## What this task involves
When a line in the entries contains the word "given", copy that line in full.

Records from a data source
########################################

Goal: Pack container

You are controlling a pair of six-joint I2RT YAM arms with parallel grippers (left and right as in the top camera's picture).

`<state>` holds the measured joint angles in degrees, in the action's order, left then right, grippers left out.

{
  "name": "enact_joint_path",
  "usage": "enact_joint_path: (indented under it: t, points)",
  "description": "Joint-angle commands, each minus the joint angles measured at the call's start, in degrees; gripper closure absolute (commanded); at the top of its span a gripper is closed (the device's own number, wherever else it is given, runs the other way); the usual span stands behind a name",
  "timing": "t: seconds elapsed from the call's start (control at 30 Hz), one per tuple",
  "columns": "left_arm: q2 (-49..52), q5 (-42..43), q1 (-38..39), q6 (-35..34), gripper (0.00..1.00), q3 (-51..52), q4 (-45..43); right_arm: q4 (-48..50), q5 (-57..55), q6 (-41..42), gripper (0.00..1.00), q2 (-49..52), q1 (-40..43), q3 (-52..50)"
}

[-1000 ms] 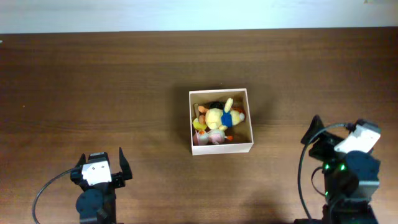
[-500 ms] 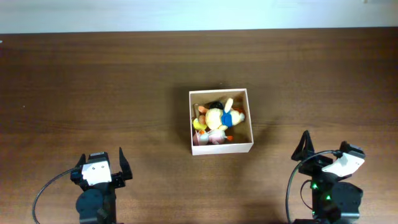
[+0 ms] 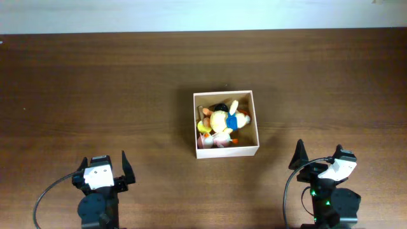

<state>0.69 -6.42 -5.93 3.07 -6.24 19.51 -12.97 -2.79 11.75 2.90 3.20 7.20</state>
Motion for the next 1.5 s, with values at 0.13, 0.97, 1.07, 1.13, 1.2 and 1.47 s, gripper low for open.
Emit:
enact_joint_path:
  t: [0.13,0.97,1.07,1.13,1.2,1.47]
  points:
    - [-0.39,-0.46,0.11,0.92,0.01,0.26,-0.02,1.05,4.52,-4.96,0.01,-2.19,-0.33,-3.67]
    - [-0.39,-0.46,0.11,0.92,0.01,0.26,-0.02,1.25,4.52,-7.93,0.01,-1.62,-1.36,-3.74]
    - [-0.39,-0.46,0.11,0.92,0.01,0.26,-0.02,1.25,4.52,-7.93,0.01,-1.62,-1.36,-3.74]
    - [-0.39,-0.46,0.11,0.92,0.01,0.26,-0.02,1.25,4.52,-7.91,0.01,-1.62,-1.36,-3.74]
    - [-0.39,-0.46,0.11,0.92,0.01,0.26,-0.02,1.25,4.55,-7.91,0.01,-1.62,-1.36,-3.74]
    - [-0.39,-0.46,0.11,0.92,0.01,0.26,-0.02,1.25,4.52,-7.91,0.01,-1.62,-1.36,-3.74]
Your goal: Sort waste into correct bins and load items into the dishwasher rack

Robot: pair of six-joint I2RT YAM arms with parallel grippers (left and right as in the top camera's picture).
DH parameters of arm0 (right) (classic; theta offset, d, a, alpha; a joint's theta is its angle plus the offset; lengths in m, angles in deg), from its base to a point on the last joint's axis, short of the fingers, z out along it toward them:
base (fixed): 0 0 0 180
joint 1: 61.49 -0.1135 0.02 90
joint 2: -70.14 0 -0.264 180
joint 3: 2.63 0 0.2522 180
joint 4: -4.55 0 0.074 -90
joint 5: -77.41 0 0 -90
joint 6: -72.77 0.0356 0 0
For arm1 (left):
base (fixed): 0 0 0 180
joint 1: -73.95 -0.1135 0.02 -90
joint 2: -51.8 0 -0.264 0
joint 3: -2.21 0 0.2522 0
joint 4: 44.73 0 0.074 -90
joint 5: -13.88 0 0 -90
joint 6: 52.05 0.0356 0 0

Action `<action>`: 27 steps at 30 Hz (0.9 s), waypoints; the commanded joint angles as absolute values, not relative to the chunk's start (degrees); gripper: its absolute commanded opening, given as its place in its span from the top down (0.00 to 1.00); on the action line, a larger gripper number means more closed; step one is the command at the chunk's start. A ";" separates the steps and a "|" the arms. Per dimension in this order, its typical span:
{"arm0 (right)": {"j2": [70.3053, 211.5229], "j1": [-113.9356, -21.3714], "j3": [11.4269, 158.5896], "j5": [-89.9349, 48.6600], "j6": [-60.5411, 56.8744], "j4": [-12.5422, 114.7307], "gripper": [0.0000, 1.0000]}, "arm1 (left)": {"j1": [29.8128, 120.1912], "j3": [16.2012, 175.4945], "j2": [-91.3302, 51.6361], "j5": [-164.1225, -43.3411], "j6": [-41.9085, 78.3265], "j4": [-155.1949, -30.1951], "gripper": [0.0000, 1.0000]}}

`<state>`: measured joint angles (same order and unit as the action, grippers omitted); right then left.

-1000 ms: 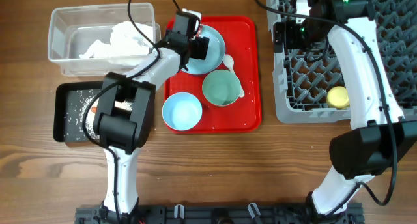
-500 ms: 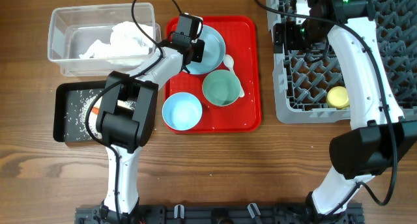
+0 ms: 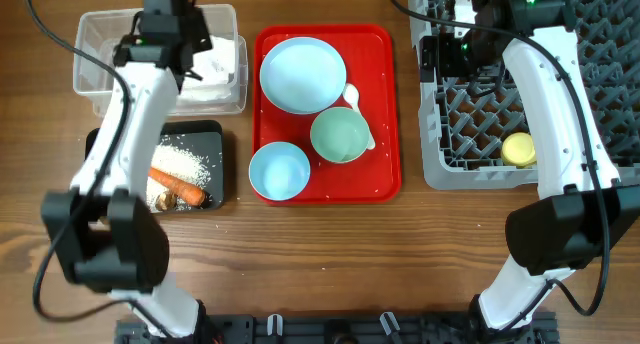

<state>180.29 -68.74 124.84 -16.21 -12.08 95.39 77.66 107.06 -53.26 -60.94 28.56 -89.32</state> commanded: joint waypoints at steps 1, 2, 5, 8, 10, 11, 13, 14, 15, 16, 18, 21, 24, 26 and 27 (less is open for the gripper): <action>179.70 -68.60 124.73 -16.87 -11.28 95.15 0.05 | 73.72 106.30 -60.42 -61.77 27.84 -88.97 0.74; 179.70 -68.60 124.73 -16.87 -11.28 95.17 0.06 | 73.33 106.30 -61.43 -62.62 27.86 -89.17 0.39; 179.70 -68.60 124.73 -16.89 -11.25 95.15 0.05 | 73.42 106.32 -61.69 -62.82 27.86 -87.57 0.00; 179.70 -68.60 124.73 -16.89 -11.25 95.26 0.06 | 74.07 106.32 -60.60 -63.25 27.90 -87.02 0.00; 179.70 -68.60 124.73 -16.91 -11.23 95.06 0.06 | 76.02 106.32 -58.87 -64.30 28.51 -87.04 0.01; 179.70 -68.60 124.73 -17.74 -11.28 94.56 0.06 | 77.64 106.32 -57.58 -64.30 28.51 -87.04 0.01; 179.70 -68.63 124.73 -23.91 -11.30 91.78 0.06 | 80.81 106.32 -54.89 -64.30 28.47 -87.59 0.00; 179.70 -68.74 124.73 -26.90 -11.28 89.86 0.08 | 81.99 106.32 -53.56 -64.32 28.43 -88.20 0.00; 179.81 -69.06 124.73 -28.71 -11.28 87.82 0.10 | 82.90 106.32 -51.92 -64.30 27.18 -89.19 0.00; 179.96 -69.92 124.73 -29.87 -11.06 85.14 0.11 | 83.36 106.32 -49.98 -64.30 24.56 -90.59 0.00; 180.66 -72.47 124.73 -30.51 -10.71 81.29 0.12 | 83.03 106.32 -45.08 -64.30 18.98 -94.52 0.00; 182.82 -76.87 124.73 -30.22 -8.65 74.73 0.13 | 81.53 106.32 -37.56 -64.30 14.92 -98.72 0.00; 188.51 -80.32 124.73 -27.23 -3.87 65.57 0.13 | 81.44 106.32 -33.56 -64.30 14.96 -100.81 0.00; 193.27 -80.60 124.73 -25.92 0.37 61.77 0.14 | 81.46 106.32 -33.41 -64.30 14.96 -102.26 0.00; 195.48 -80.54 124.73 -25.92 2.47 60.59 0.14 | 81.44 106.32 -33.41 -64.28 14.96 -104.12 0.00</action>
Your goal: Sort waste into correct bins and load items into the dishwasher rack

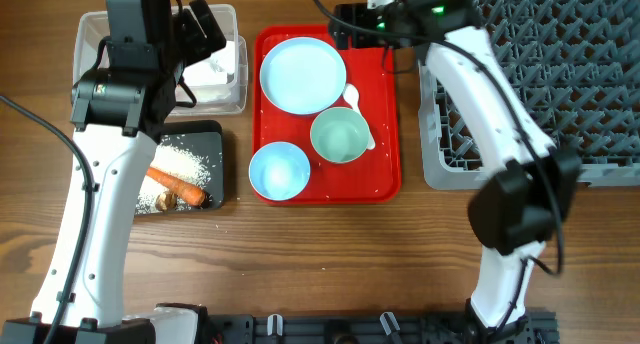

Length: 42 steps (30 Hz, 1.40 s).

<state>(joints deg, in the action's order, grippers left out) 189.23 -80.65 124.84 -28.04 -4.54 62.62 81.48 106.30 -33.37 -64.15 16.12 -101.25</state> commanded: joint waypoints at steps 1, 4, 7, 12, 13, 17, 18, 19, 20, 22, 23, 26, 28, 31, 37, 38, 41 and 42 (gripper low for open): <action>197.86 -80.47 124.73 -25.94 4.09 59.39 0.16 | 81.40 106.32 -33.32 -64.28 14.94 -106.21 0.00; 203.46 -80.67 124.73 -26.79 6.63 57.75 0.19 | 79.93 106.32 -31.97 -64.30 10.07 -107.83 0.00; 207.89 -80.67 124.73 -26.62 10.06 57.75 0.25 | 75.32 106.32 -30.09 -64.30 4.82 -107.83 0.00; 211.30 -80.71 124.73 -26.62 11.41 55.39 0.52 | 69.33 106.32 -30.09 -64.28 4.47 -110.37 0.00; 212.00 -80.80 124.67 -26.81 11.46 55.28 0.59 | 68.83 106.32 -30.09 -64.30 4.47 -110.67 0.00; 212.51 -81.04 124.67 -26.55 11.46 55.15 0.81 | 68.81 106.32 -30.13 -64.30 4.47 -110.65 0.00; 212.51 -81.02 124.67 -26.24 11.46 55.02 0.86 | 68.81 106.32 -30.13 -64.30 4.47 -110.67 0.00; 212.51 -80.91 124.69 -26.13 11.46 54.95 0.96 | 68.81 106.32 -30.13 -64.30 4.47 -110.65 0.00; 212.51 -80.87 124.69 -26.16 11.48 54.95 0.96 | 68.81 106.32 -30.13 -64.30 4.47 -110.65 0.00; 212.42 -80.54 124.69 -26.13 12.88 55.00 0.96 | 68.81 106.32 -30.13 -64.30 4.47 -110.65 0.00; 212.03 -80.10 124.71 -26.68 12.96 55.00 0.95 | 68.81 106.32 -30.13 -64.30 4.47 -110.65 0.00; 209.38 -78.24 124.80 -26.55 12.72 55.19 0.96 | 68.81 106.32 -30.13 -64.30 4.47 -110.65 0.00; 204.79 -76.30 124.80 -26.33 11.17 55.21 0.96 | 68.81 106.32 -30.13 -64.30 4.45 -110.65 0.00; 193.25 -72.67 124.80 -26.27 6.80 56.68 0.96 | 68.81 106.32 -30.13 -64.30 4.47 -110.65 0.00; 173.05 -61.70 124.80 0.73 3.74 58.67 0.96 | 68.81 106.32 -30.13 -64.30 4.47 -110.65 0.00; 172.11 -59.91 124.80 10.76 2.39 58.51 0.96 | 68.81 106.32 -30.13 -64.30 4.47 -110.65 0.00; 173.14 -54.31 124.80 32.51 -3.56 58.41 0.96 | 68.81 106.32 -30.13 -64.30 4.47 -110.65 0.00; 173.86 -52.78 124.80 32.51 -6.66 58.36 0.96 | 68.81 106.32 -30.13 -64.30 4.47 -110.67 0.00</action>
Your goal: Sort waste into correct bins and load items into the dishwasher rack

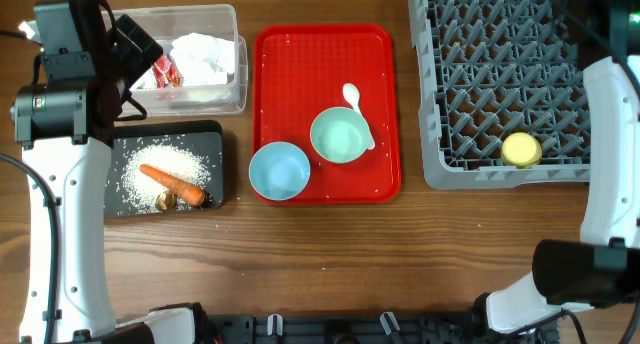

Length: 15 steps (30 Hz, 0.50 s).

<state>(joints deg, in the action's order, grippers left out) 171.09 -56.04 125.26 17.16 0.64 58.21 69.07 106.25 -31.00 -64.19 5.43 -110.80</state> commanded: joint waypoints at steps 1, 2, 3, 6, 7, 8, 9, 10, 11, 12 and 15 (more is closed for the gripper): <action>174.98 -50.88 124.80 32.46 -8.37 58.38 0.96 | 68.81 106.32 -30.13 -64.30 4.47 -110.67 0.00; 176.07 -49.44 124.78 32.46 -10.38 58.45 0.96 | 68.81 106.32 -30.13 -64.30 4.47 -110.65 0.00; 177.84 -47.69 124.78 32.51 -15.67 58.60 0.96 | 68.81 106.32 -30.13 -64.30 4.47 -110.65 0.00; 182.78 -44.93 124.78 33.12 -31.30 58.51 0.96 | 68.81 106.32 -30.13 -64.30 4.45 -110.65 0.00; 183.94 -44.74 124.78 34.02 -33.13 58.34 0.96 | 68.81 106.32 -30.13 -64.30 4.47 -110.65 0.00; 185.05 -44.74 124.80 35.59 -33.98 57.73 0.96 | 68.81 106.32 -30.13 -64.30 4.47 -110.65 0.00; 185.99 -44.71 124.80 37.23 -33.96 56.59 0.96 | 68.81 106.32 -30.13 -64.30 4.47 -110.65 0.00; 187.09 -44.69 124.78 37.58 -34.44 54.67 0.96 | 68.81 106.32 -30.13 -64.30 4.45 -110.65 0.00; 187.96 -44.69 124.78 37.56 -35.10 53.03 0.96 | 68.81 106.32 -30.13 -64.30 4.47 -110.65 0.00; 188.92 -44.69 124.78 37.53 -35.82 51.15 0.96 | 68.81 106.32 -30.13 -64.30 4.47 -110.65 0.00; 190.87 -44.69 124.78 34.23 -37.20 48.77 0.96 | 68.81 106.32 -30.13 -64.30 4.47 -110.65 0.00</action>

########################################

## Written response
  "description": "Joint-angle commands, each minus the joint angles measured at the call's start, in degrees; gripper closure absolute (commanded); at the top of its span a gripper is closed (the device's own number, wherever else it is given, runs the other way); the usual span stands behind a name",
Action `<action>`: 27 steps at 30 Hz (0.9 s), waypoints; the commanded joint angles as absolute values, not relative to the chunk's start (degrees); gripper: its absolute commanded opening, given as its place in its span from the top down (0.00 to 1.00); on the action line, a larger gripper number means more closed; step one is the command at the chunk's start. A ";" separates the steps and a "|" the arms. Per dimension in this order, its typical span:

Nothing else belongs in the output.